Título: Microcrédito muda e aposta na parceria de bancos com ONGs
Autor: Mariana Barbosa
Fonte: O Estado de São Paulo, 23/04/2005, Economia, p. B4

O presidente Luiz Inácio Lula da Silva lança nesta segunda-feira um programa de microcrédito dentro das linhas de atuação do banco Grameen de Bangladesh, instituição que inventou esse tipo de operação. Batizado de Programa Nacional de Microcrédito Produtivo Orientado (PNMPO), seu objetivo é ampliar o acesso ao crédito para microempreendedores da economia informal. Enviado ao Congresso por medida provisória, o programa foi aprovado com modificações há duas semanas, transformando-se em lei que será sancionada por Lula na ocasião.

Diante das dificuldades dos bancos privados em utilizar os 2% dos depósitos à vista para oferecer microcrédito, o novo programa foi criado para fortalecer e estimular a criação de entidades do terceiro setor especializadas em microcrédito, geralmente constituídas na forma de cooperativas de crédito ou de organizações da sociedade civil de interesse público (Oscips), uma versão mais aprimorada de organização não governamental (ONG).

Os bancos que quiserem operar com microcrédito produtivo poderão se associar às Oscips ou cooperativas e repassar os recursos do compulsório para que as entidades façam os empréstimos. A primeira parceria entre um banco e uma Oscip será anunciada na segunda-feira. Será um repasse de R$ 300 mil do Banco Popular do Brasil (BPB) para a VivaCred, Oscip com forte atuação na Favela da Rocinha, no Rio de Janeiro. Além de capitalizar a Oscip, a parceria simplifica e barateia a operação, na medida em que os clientes da VivaCred poderão fazer os pagamentos dos empréstimos, muitas vezes semanais, por meio de um cartão do BPB. Hoje, as Oscips trabalham com boleto bancário, que custa quase R$ 2. É um valor altíssimo, considerando que as parcelas nesse tipo de operação são de algumas dezenas de reais.

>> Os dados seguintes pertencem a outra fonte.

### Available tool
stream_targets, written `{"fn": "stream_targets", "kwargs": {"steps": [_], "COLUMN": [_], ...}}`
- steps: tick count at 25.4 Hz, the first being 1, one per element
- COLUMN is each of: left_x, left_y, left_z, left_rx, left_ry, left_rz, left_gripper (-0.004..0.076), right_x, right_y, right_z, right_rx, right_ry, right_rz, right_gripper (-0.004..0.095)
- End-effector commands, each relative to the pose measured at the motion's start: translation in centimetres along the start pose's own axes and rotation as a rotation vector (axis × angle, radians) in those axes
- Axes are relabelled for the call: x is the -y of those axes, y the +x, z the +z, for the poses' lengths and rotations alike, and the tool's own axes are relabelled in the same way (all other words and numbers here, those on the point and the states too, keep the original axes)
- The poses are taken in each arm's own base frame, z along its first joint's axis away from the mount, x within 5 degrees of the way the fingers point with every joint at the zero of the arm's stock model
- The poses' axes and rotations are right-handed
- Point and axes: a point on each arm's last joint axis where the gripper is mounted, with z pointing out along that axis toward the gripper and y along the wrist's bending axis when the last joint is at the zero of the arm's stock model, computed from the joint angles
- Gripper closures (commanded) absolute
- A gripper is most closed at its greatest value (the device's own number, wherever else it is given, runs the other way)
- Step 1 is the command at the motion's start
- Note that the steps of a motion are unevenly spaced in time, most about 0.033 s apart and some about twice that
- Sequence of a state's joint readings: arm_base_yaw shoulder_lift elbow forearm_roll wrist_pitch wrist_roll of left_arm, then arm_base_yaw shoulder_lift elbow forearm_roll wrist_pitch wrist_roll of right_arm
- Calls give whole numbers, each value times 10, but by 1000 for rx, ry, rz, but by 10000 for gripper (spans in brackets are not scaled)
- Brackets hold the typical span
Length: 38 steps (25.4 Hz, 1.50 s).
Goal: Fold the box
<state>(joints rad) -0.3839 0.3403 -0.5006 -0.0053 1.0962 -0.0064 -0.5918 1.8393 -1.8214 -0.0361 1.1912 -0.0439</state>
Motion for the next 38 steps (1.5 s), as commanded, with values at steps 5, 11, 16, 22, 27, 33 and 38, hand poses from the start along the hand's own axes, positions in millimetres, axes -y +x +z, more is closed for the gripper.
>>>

Para operar diretamente com o microcrédito, os bancos terão de montar uma estrutura similar à das Oscips, o que significa, entre outras coisas, montar um time de agentes de crédito. Em vez de esperar o cliente na agência, o agente vai até o cliente e mantém uma relação de proximidade com sua comunidade.

VANTAGENS

Segundo o assessor especial da Presidência, José Graziano, uma das vantagens da parceria entre bancos e Oscips ou cooperativas é que, na medida em que o empreendedor cresce e aumenta a necessidade de crédito, ele pode se transformar em cliente do banco. "O vínculo permite ao empreendedor aproveitar seu cadastro com a Oscip para pegar o empréstimo do banco a taxas melhores", diz Graziano, designado por Lula para tirar o programa do papel.

Além disso, o cliente da Oscip poderá ter acesso a outros serviços financeiros, como conta corrente e poupança, via bancos. O programa estabelece ainda que o empréstimo final para o empreendedor não poderá passar de 4% ao mês, incluindo aí todas as taxas administrativas.

O setor de microcrédito produtivo orientado no Brasil é restrito a algumas dezenas de entidades e era, até o governo Fernando Henrique, dependente de recursos do Banco Nacional do Desenvolvimento Econômico e Social (BNDES). De 1998 até 2002, o banco repassou cerca de R$ 40 milhões. O programa ficou parado durante a gestão Carlos Lessa no BNDES e será retomado a partir de agora com aporte de R$ 200 milhões do Fundo de Amparo ao Trabalhador (FAT). O BNDES vai se concentrar no financiamento das grandes instituições, com necessidade de crédito de pelo menos R$ 1 milhão. Para repasses menores, o banco transferirá os recursos a bancos estaduais ou agências de fomento, para que emprestem às Oscips e cooperativas.

As entidades que quiserem atuar com o microcrédito produtivo orientado terão de atuar de forma padronizada, dentro de um plano de contas estabelecido pelo Banco Central. "A padronização dará mais transparência ao setor e permitirá a comparação entre instituições", diz o assessor especial do ministro da Fazenda Gilson Bittencourt.